However, studies to date have not addressed renal disorders caused by maternal smoking, where the pathogenesis may be independent or additive to the known renal risks of IUGR and low birth weight [32]. In this study, a dose-dependent association between the number of cigarettes smoked during pregnancy and kidney volume in fetal life was reported.
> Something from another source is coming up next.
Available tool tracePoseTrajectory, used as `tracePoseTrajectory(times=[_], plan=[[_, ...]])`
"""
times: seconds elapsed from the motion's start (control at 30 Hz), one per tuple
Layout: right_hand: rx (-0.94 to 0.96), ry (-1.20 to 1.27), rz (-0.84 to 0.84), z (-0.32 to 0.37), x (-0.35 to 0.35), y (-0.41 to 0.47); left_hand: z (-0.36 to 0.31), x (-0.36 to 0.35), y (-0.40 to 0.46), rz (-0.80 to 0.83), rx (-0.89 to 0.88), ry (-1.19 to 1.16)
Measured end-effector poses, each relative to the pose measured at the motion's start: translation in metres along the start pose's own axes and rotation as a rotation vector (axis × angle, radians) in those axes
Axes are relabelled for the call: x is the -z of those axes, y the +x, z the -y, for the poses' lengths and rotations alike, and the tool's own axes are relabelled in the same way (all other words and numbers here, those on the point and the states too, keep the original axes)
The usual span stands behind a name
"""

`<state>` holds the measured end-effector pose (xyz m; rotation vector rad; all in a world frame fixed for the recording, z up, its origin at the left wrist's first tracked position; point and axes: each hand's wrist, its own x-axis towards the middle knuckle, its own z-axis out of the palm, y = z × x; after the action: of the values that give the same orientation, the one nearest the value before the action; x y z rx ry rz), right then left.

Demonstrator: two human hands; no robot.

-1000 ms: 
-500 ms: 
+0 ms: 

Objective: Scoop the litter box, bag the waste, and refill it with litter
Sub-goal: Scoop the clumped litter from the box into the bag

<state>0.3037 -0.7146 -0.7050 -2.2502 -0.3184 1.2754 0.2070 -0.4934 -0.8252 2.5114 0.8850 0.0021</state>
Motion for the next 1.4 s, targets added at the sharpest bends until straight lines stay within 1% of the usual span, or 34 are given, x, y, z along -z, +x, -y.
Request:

Smoking less than five cigarettes per day was associated with larger fetal kidney volume, considered be an adaptation to reduced kidney function [29]. Smoking more than ten cigarettes per day tended to be associated with smaller fetal kidney volume [29]. However, these correlations disappeared by age 2 [29]. Hence it is suggested that maternal smoking may directly lead to impaired renal function, due to a multiplicity of factors, including low numbers of nephrons, secondary hyperfiltration, and ultimately glomulosclerosis [29]. However, studies directly addressing the link between maternal smoking and renal dysfunction in offspring are scarce.

Maternal cigarette smoking is associated with congenital renal abnormalities in offspring, such as urinary organ malformation, bilateral renal agenesis and renal hypoplasia [33-35]. There is a twofold increased risk of congenital urinary tract anomalies in offspring from smoking mothers [35,36]. However, there remains a lack of studies investigating the underlying molecular and epigenetic mechanisms within the kidney, leading to future renal dysfunction.

Epigenetic and DNA Modifications

DNA methylation is an important regulator of gene expression and occurs primarily on cytosine residues in CpGdinucleotides [37]. About half of human genes contain CpG-rich regions (CpG islands). The majority of CpG islands are unmethylated, whilst individual CpGs are mostly methylated [38]. DNA methylation is established in utero, with the traditional view that this is mainly influenced by maternal genotype change induced by smoking even prior to gestation [39,40], with the methylation pattern being largely preserved during development. Hence smoking prior to pregnancy may influence the fetus even if cessation at gestation regardless of lifestyle after birth. However, environmental and metabolic factors during the intrauterine period may also affect the establishment of cytosine and lysine methylation [41]. Indeed, it has been increasingly recognized that during development, DNA can be modified epigenetically to alter gene expression and transcription without a change in DNA sequence, primarily by DNA methylation and/or histone acetylation [42]. Thus, DNA modification may be the fundamental mechanism that drives the programming of fetal development by environmental factors, including intrauterine cigarette smoke exposure as a consequence of maternal smoking.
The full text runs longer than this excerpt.